When he leaves she goes to the sink—her beautiful, gold and white marble sink—and runs water through her mouth. She pulls her fingers across her teeth and against the insides of her cheeks, scrapes her fingernails down the bed of her tongue. She doesn't feel even a little bit better, and she's still married to the wrong man.
Love is a gamble.
As a woman who is beautiful and therefore easily with options, this is something that Daisy understands very well, even when she is little more than a girl, unwed but bedded and abandoned. Tom Buchanan, she reminds herself, is not that bad. Tom Buchanan, her mother reminds her, could be her salvation.
When she thinks about him like that, it's hard not to hate him. It's a very new emotion, for Daisy. It took a lot of work.

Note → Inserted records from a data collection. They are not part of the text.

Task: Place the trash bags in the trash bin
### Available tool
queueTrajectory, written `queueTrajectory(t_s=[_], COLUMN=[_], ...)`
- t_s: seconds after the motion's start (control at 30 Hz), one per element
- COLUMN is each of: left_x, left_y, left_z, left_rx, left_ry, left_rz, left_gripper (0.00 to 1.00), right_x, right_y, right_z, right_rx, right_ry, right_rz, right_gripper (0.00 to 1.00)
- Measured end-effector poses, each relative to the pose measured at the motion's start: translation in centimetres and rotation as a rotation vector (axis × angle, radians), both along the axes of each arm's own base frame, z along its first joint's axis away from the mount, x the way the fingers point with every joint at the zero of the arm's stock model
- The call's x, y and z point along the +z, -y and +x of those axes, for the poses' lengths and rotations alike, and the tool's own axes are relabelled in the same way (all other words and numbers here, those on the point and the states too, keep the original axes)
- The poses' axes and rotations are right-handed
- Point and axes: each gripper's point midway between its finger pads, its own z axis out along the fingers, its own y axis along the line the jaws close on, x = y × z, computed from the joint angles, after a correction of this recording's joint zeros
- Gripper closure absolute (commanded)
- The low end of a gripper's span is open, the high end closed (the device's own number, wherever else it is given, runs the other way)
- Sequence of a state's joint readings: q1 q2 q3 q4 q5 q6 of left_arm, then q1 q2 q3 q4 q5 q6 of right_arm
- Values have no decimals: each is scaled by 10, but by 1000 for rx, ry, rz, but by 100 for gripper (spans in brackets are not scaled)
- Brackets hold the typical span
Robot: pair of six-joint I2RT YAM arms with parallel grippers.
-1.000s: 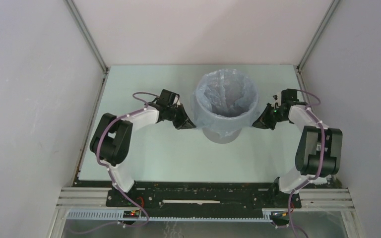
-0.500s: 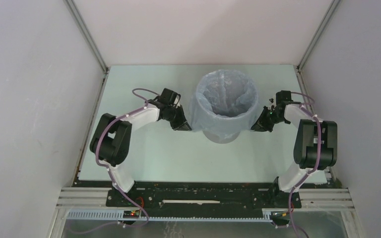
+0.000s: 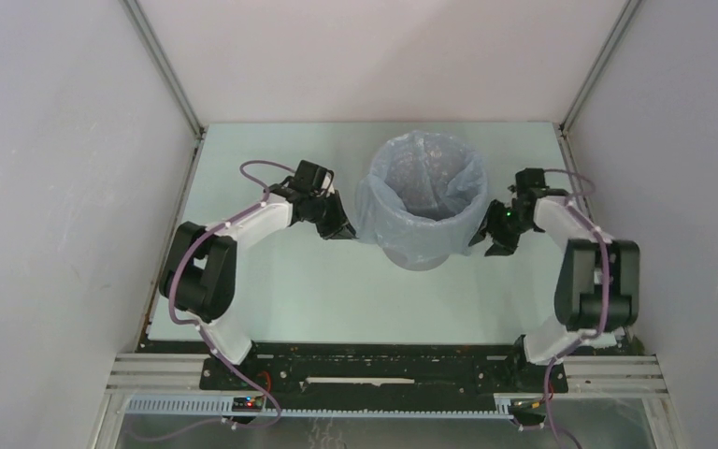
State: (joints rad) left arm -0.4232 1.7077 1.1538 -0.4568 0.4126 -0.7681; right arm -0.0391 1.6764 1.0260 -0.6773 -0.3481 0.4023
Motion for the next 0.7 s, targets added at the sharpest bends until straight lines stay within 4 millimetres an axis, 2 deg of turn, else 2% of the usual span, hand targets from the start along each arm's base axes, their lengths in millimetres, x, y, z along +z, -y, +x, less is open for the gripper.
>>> queueTrajectory(t_s=[0.1, 0.13, 0.17, 0.23, 0.33, 0.4, 0.43, 0.5, 0.53, 0.6, 0.67, 0.7], left_x=[1, 1, 1, 2, 5, 7, 8, 10, 11, 12, 12, 12], left_y=[1, 1, 1, 2, 3, 4, 4, 4, 4, 5, 5, 5], left_z=[-1, -2, -2, -2, -3, -4, -4, -4, -4, -4, -4, -3], left_rx=[-4, -8, -8, -11, -16, -20, -21, -21, -22, -23, -23, -23], left_ry=[-1, -4, -4, -4, 1, 3, 5, 11, 13, 17, 19, 21], left_rz=[-4, -10, -10, -15, -25, -32, -35, -39, -41, -44, -45, -46], left_gripper=[97, 97, 97, 98, 97, 98, 97, 97, 97, 97, 97, 97], right_x=[45, 98, 100, 130, 189, 239, 262, 298, 315, 328, 323, 314], right_y=[20, 42, 43, 56, 57, 43, 30, -3, -25, -58, -86, -99], right_z=[0, 5, 5, 2, 9, 18, 22, 25, 27, 32, 38, 44], right_rx=[-54, -120, -122, -150, -142, -95, -56, 42, 108, 199, 279, 318], right_ry=[98, 231, 236, 282, 409, 537, 602, 697, 745, 786, 776, 756], right_rz=[-43, -85, -87, -134, -176, -200, -201, -191, -182, -174, -180, -190], right_gripper=[30, 25, 24, 23, 19, 18, 17, 17, 17, 18, 19, 20])
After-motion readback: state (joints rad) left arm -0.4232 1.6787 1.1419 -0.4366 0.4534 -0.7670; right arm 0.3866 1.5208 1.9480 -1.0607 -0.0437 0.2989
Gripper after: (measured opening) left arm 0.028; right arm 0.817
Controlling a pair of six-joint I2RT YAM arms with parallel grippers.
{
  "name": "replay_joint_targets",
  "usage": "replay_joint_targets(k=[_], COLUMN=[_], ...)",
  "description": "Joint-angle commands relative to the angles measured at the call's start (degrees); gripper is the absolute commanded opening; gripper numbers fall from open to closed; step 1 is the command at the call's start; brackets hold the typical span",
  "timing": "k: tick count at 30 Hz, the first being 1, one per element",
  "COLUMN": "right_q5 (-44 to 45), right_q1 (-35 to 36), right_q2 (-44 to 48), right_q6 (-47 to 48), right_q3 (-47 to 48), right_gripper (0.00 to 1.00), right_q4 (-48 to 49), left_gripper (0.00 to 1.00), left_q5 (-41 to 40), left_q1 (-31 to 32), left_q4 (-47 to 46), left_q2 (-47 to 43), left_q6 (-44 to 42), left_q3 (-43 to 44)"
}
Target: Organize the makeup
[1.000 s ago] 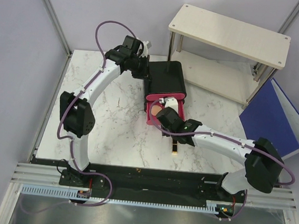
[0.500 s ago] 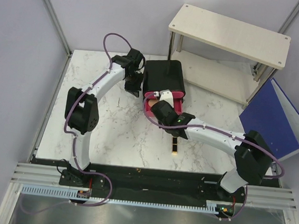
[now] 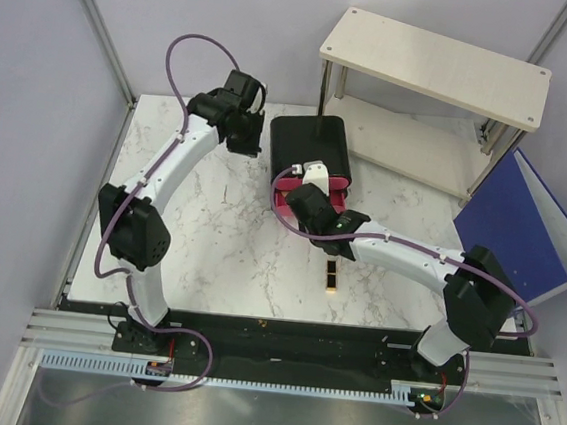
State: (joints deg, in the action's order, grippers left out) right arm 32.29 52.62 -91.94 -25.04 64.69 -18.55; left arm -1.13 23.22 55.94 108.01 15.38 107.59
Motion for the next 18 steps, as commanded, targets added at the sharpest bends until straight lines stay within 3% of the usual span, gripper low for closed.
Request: replay_joint_targets(k=[1, 18], right_q5=[2.78, 2.51], right_q1=[-0.41, -0.94], right_q2=[1.15, -4.47], right_q6=[0.52, -0.19], right_q3=[2.29, 2.28], right_gripper=[0.09, 0.09], right_q4=[4.13, 6.42], left_gripper=[0.02, 0.02], left_q5=[4.45, 8.25], left_q1=[0.16, 5.78], left_q4=[-4.79, -4.44], left_q2=[-2.98, 8.45], left_q6=[1.59, 2.11], left_q3=[6.3, 9.04])
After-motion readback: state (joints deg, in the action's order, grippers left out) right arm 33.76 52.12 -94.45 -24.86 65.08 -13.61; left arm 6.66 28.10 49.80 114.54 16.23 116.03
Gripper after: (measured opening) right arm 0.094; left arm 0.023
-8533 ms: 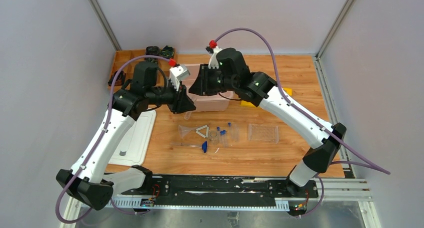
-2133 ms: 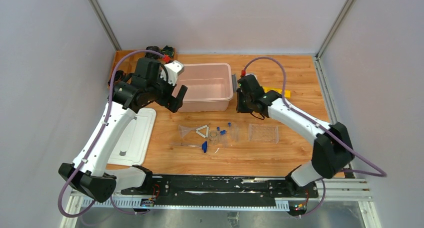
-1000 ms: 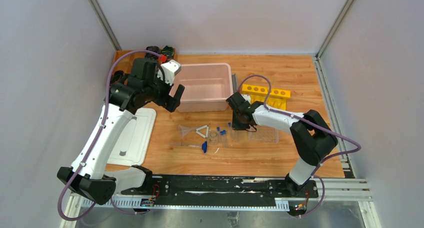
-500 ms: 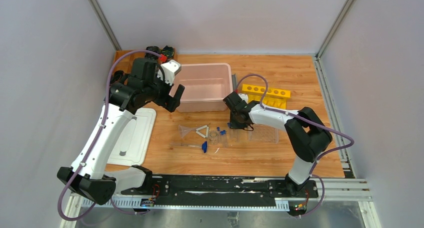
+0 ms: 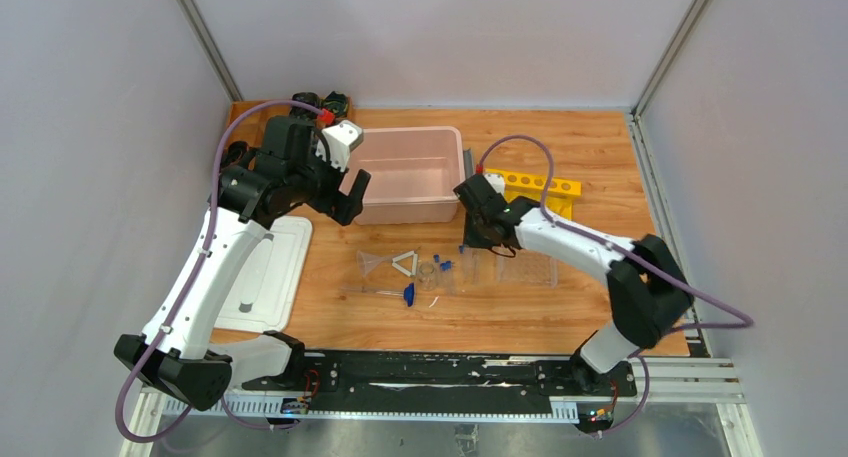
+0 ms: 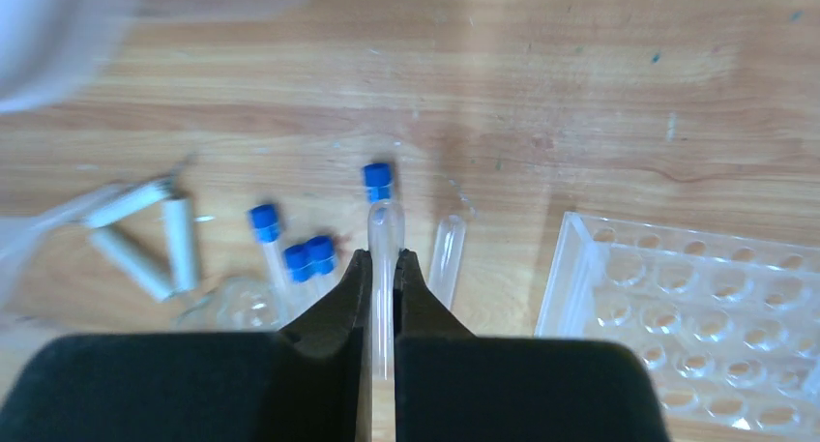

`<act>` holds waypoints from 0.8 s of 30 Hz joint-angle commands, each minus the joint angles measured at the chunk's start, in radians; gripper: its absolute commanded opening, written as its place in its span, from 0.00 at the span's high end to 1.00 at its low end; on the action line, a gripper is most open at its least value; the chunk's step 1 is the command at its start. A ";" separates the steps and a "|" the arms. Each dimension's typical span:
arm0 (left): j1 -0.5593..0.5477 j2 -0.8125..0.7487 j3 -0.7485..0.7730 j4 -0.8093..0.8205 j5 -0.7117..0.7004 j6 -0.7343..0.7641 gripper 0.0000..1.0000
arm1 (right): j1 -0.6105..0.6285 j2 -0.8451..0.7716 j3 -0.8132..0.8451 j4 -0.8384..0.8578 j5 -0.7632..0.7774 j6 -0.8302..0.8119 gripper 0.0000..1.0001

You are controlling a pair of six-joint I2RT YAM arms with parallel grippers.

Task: Organize the chemistry lab equipment

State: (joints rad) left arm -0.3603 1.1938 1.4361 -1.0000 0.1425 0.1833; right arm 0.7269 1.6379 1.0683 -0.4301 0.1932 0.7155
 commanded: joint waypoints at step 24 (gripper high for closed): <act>0.008 -0.084 -0.058 0.148 0.481 -0.179 0.12 | 0.276 -0.320 0.160 0.629 -0.041 0.013 1.00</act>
State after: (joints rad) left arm -0.3599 1.1503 1.3975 -0.9222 0.5446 0.0502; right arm 0.9668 1.2999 1.1591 0.0528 0.1574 0.7349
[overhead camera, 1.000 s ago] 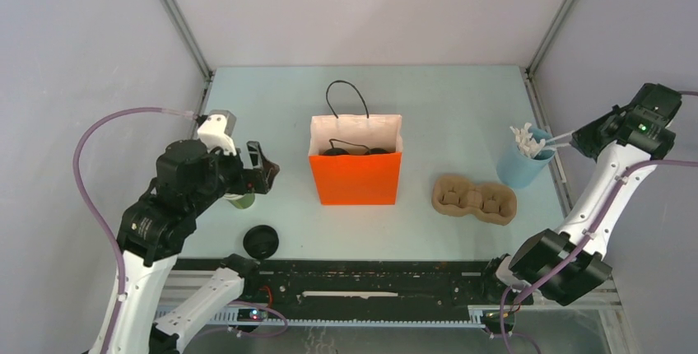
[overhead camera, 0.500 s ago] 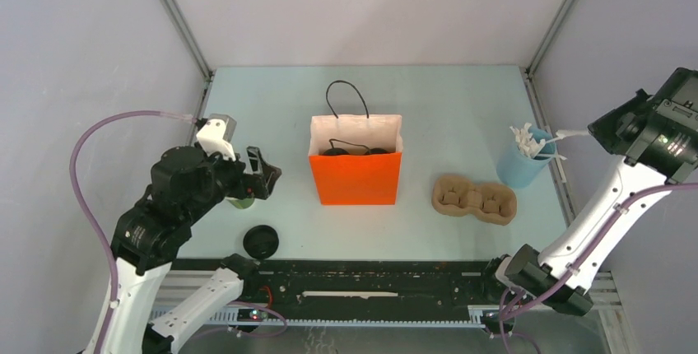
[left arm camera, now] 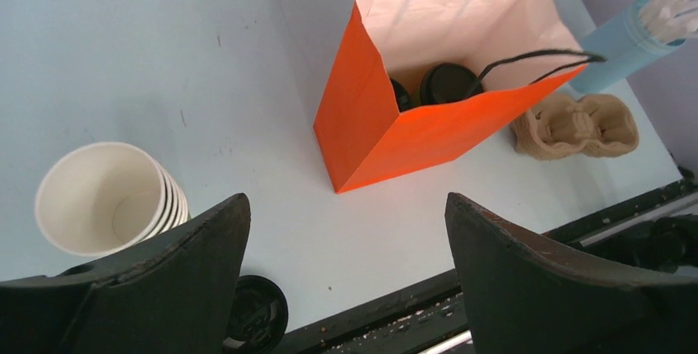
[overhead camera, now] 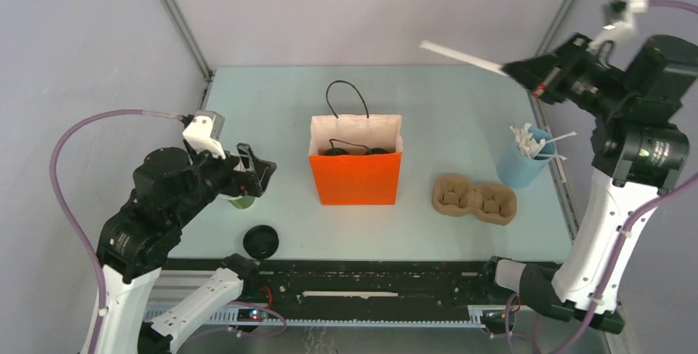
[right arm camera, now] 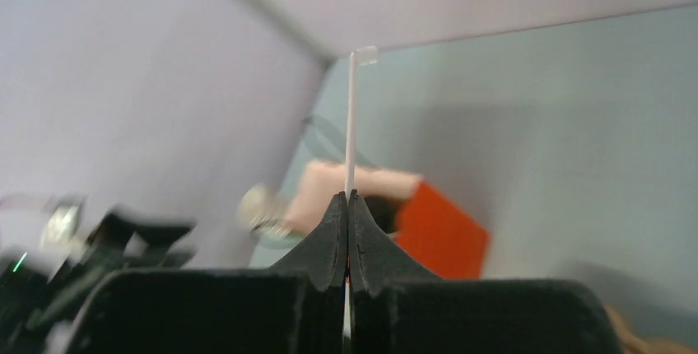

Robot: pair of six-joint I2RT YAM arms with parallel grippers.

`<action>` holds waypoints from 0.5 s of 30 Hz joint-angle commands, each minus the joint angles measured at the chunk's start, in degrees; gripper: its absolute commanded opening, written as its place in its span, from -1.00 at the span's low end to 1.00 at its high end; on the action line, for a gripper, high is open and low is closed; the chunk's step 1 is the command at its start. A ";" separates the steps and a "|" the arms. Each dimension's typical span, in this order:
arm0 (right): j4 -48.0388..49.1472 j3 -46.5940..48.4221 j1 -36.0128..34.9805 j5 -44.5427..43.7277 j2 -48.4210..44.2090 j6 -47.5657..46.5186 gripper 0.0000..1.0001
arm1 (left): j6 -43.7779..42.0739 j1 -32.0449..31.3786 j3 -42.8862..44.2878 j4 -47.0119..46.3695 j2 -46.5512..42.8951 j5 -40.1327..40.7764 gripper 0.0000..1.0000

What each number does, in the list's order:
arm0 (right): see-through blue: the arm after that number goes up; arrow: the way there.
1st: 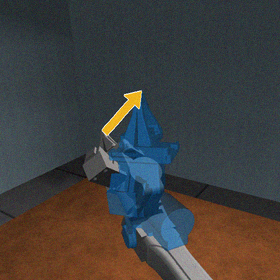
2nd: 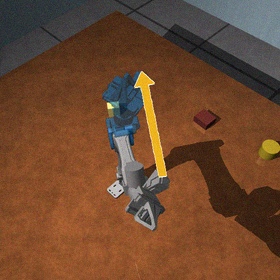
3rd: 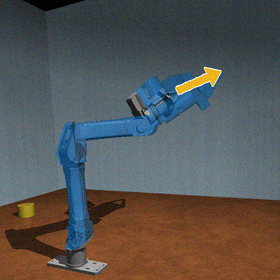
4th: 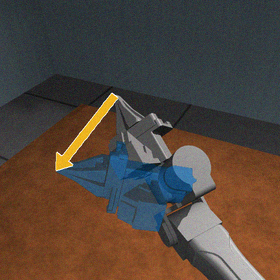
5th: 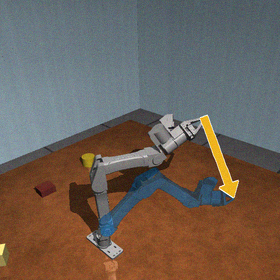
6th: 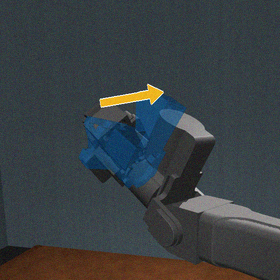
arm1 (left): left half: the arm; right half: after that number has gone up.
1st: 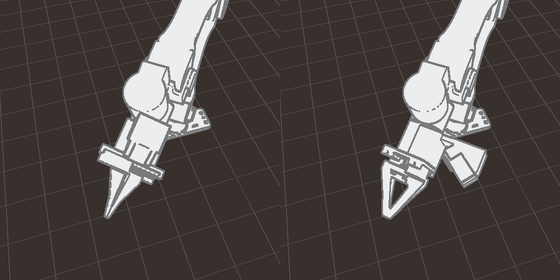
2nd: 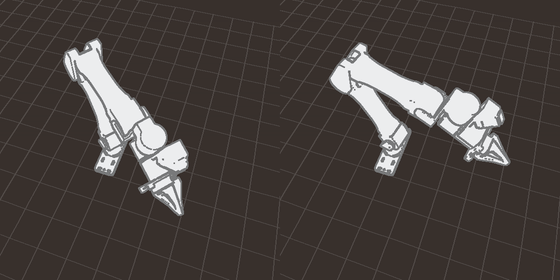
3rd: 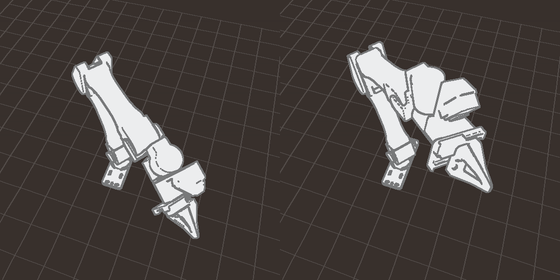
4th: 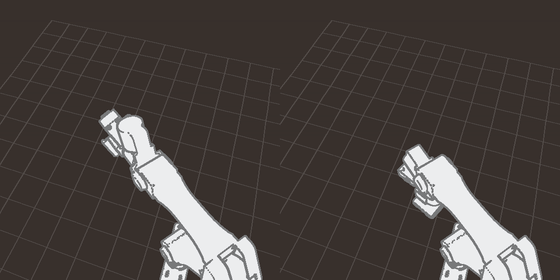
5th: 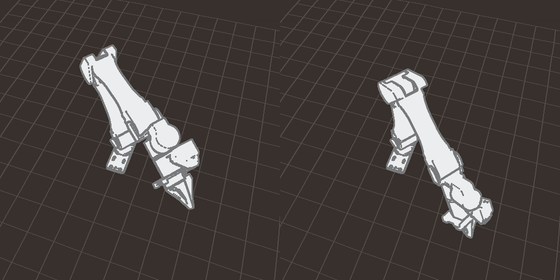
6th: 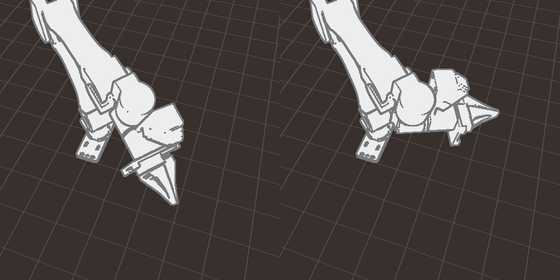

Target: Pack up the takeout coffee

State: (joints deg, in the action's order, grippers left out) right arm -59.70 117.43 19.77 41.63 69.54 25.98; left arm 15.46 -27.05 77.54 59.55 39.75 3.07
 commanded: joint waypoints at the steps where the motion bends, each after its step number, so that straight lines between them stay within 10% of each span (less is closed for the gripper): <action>1: 12.20 -0.09 -12.90 13.52 3.25 6.14 -1.00 | 0.33 -0.29 5.41 -0.21 1.86 1.77 0.85; 7: 5.42 0.02 -24.90 15.02 5.09 0.79 -1.00 | 1.78 -0.29 7.57 1.20 3.13 3.15 0.84; 15: -6.89 -0.23 -39.51 -4.38 8.96 -8.38 -1.00 | 5.27 -0.29 9.33 1.09 3.94 4.17 0.83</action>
State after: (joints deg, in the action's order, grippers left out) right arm -61.06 116.90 -13.43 48.01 76.34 22.85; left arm 18.04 -27.09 83.24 60.99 42.70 5.91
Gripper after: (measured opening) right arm 0.006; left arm 0.918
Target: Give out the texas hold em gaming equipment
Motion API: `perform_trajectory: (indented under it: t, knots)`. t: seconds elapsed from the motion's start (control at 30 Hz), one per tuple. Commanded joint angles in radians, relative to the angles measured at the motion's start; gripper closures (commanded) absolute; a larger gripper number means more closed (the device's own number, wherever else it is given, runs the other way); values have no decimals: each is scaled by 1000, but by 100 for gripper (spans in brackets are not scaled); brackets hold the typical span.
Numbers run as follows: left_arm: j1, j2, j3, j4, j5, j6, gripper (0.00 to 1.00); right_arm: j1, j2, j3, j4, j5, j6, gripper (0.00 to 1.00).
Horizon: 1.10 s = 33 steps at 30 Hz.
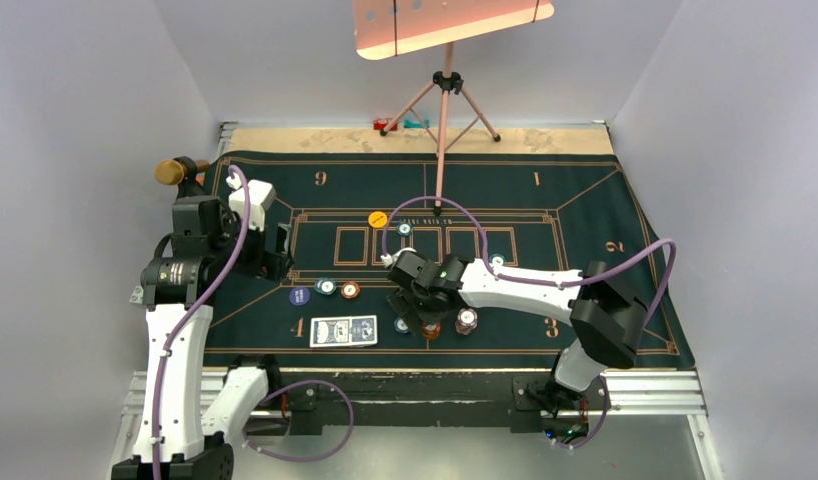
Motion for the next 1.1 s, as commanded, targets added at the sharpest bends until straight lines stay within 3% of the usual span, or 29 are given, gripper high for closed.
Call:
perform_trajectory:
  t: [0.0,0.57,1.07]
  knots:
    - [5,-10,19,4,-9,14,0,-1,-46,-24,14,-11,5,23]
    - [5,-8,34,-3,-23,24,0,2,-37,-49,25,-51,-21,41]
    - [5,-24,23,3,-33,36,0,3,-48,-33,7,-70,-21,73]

But. There is the promise, that if she is married, she will be away from her mother, and away from her shame. Because Daisy thought—she was sure—that if she could just manage to get away from that morning, that fever-nightmare of sweat and blood and an intense, seeping sort of burn in her lower belly and the sense that something was horribly wrong, so wrong that maybe it would kill her and she still wasn't sure if she wanted that—?
In summary: Daisy hoped to trade her mother's company for the return of her virginity.
"I've heard," Tom began over lunch, speaking around the duck bones in his mouth that he was still sucking the meat from, "That it is not uncommon for a girl to start planning her wedding as early as when she's three years old."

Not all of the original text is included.